Minggu, 15 Juli 2012

Menjelang Ramadhan Harga Sembako Naik, Salahkan Siapa?

Oleh: M. Wahid Rosyidi

Dalam ilmu ekonomi, inflasi adalah suatu proses meningkatnya harga-harga secara umum dan terus-menerus (kontinu) berkaitan dengan mekanisme pasar yang dapat disebabkan oleh berbagai faktor, antara lain, konsumsi masyarakat yang meningkat, berlebihnya likuiditas di pasar yang memicu konsumsi atau bahkan spekulasi, sampai termasuk juga akibat adanya ketidaklancaran distribusi barang. Memang seringkali  kenaikan harga sembako  yang selalu terjadi setiap tahun menjelang Ramadhan belum menunjukkan inflasi, namun seringkali pula kenaikan tersebut akan terus berlanjut karena setelah Ramadhan usai harga yang sudah naik cenderung tidak akan turun kembali. Dengan kata lain, terjadi proses menurunnya nilai mata uang secara kontinu.
Sebenarnya kenaikan harga sembako  setiap menjelang ramadhan lebih banyak bersifat psikologis. Masyarakat muslim Indonesia, terutama di Jawa, selalu melakukan budaya ‘megengan’ yakni selamatan baik dilakukan di musholla atau masjid maupun dibagi-bagikan kepada tetangga dan saudara.  Siapa mau melarang orang melakukan selamatan? Tentu tidak ada. Apalagi konteks megengan ini sebagai bentuk penghormatan dan rasa senang akan datangnya bulan suci ramadhan. Apalagi agama mengajarkan akan mendapat pahala yang besar bagi siapa saja yang menghormati, menaruh rasa senang akan tibanya bulan ramadhan, bulan rahmat, bulan penuh ampunan. Maka, selamatan ‘megengan’  dipastikan akan menjadi budaya tetap tahunan. Nampaknya, harapan untuk mendapat pahala yang besar di bulan suci ramadhan dengan melakukan selamatan ‘megengan’ tanpa disadari telah memicu kenaikan harga.
Secara teoritis ada kenaikan harga sebenarnya yang penyebabnya adalah (1) Bertambahnya persediaan uang,  (2.) Berkurangnya produktifitas, (3.Bertambahnya kemajuan aktivitas, dan (4) Berbagai pertimbangan fiskal dan moneter. Dan ada Kenaikan Harga Buatan. Berkurangnya barang dengan cara buatan yang diciptakan oleh para pengusaha serakah, mengakibatkan perubahan harga disebabkan oleh usaha spekulatif , penimbunan, perdagangan gelap, dan penyelundupan. Islam benar-benar mengutuk jenis kegiatan buatan dalam harga. Nabi SAW bersabda : “Orang yang menumpuk persediaan bahan pangan ketika kekurangan hal itu, (dengan maksud akan mendapatkan keuntungan), berdosa besar”. HR. Muslim

Dalam ekonomi bebas,  permintaan dan suplai komoditi menentukan harga normal yang mengukur permintaan efektif yang ditentukan oleh tingkatan kelangkaan pemasokan dan pengadaan peningkatan permintaan suatu komoditi cenderung menaikkan harga, dan mendorong produsen memproduksi barang-barang itu lebih banyak. Masalah kenaikan harga timbul karena ketidaksesuaian antara permintaan dan suplai. Ketidaksesuaian ini terutama karena adanya persaingan yang tidak sempurna di pasar. Persaingan menjadi tidak sempurna apabila jumlah penjual dibatasi atau apabila ada perbedaan hasil produksi.

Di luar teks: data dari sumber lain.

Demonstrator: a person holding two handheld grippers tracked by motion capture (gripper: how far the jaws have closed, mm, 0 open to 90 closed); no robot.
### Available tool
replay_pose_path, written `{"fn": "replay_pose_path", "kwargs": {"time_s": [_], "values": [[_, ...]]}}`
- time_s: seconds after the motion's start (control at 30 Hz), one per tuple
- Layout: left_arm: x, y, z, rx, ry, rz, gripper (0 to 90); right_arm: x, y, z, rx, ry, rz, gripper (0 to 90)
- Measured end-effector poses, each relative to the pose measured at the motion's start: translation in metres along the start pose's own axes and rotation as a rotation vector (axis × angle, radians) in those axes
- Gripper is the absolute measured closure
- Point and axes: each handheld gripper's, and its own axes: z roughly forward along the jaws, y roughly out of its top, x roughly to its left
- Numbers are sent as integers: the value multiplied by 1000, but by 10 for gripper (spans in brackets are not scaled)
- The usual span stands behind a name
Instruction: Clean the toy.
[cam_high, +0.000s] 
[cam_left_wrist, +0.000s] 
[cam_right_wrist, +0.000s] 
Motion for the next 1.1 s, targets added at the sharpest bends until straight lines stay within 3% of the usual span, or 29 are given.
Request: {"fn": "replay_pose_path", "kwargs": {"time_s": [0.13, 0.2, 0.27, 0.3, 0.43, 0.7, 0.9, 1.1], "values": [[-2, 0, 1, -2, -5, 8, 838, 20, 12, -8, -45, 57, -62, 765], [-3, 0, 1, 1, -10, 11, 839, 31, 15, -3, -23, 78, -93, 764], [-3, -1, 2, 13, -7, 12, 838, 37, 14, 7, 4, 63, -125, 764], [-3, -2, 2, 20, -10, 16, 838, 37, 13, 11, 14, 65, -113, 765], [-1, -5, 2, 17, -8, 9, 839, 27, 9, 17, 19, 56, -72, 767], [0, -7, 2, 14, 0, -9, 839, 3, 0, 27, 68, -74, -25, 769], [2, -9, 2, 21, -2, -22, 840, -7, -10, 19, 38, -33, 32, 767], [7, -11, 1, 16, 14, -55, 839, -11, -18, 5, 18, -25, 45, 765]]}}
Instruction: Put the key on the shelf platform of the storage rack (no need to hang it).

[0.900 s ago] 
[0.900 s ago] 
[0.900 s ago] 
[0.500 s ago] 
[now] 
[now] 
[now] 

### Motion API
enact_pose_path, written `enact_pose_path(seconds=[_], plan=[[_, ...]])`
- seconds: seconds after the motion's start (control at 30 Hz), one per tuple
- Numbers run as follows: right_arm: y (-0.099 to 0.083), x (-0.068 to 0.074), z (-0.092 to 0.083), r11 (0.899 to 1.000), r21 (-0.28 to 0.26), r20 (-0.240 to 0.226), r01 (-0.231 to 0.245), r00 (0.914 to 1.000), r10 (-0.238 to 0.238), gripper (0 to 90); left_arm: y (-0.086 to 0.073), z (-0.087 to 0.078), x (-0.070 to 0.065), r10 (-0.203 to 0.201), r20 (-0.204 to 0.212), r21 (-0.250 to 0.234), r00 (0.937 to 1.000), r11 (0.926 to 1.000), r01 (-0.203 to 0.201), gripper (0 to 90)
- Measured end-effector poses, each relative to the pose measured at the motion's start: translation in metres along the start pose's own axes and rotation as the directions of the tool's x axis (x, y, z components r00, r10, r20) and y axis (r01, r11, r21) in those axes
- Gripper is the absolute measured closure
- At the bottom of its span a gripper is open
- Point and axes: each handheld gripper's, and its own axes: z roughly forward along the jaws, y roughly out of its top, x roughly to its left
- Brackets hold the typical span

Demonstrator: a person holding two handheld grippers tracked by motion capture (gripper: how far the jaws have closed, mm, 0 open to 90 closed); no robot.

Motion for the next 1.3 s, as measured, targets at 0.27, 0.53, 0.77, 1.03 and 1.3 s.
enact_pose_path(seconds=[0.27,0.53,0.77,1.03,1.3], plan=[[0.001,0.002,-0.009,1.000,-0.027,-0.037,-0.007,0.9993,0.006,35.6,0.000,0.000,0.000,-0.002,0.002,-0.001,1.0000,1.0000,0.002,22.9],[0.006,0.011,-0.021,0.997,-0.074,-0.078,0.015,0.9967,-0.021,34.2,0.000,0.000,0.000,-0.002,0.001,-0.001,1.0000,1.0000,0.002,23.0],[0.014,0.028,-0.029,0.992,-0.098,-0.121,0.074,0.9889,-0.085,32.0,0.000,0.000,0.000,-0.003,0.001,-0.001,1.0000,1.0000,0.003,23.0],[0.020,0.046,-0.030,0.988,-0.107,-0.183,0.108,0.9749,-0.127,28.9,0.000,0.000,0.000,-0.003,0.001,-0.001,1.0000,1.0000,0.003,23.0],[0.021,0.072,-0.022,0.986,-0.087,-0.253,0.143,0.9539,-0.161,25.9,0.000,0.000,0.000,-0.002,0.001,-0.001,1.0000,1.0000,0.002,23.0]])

Sebenarnya, harga lebih banyak ditentukan oleh kekuatan pasar, yakni kekuatan penawaran (supply) dan permintaan (demond), Namun demikian, kecenderungan naiknya harga menjelang ramadhan dari tahun ke tahun menyebabkan nilai mata uang menurun. Apalagi nilai mata uang rupiah terhadap dollar sangat menyedihkan hampir menyentuh level Rp 10.000,-an
Maka wacana kebijakan renumerisasi nilai rupiah patut ditindaklanjuti. Langkah konkritnya pemerintah harus segera menerbitkan mata uang baru. Misalnya pecahan 5 rupiah uang baru memiliki nilai sama dengan uang 50.000 cetakan lama. Sehingga orang boleh bertransaksi dengan pecahan lama maupun yang baru. Secara perlahan uang lama ditarik setelah tergantikan oleh pecahan uang baru.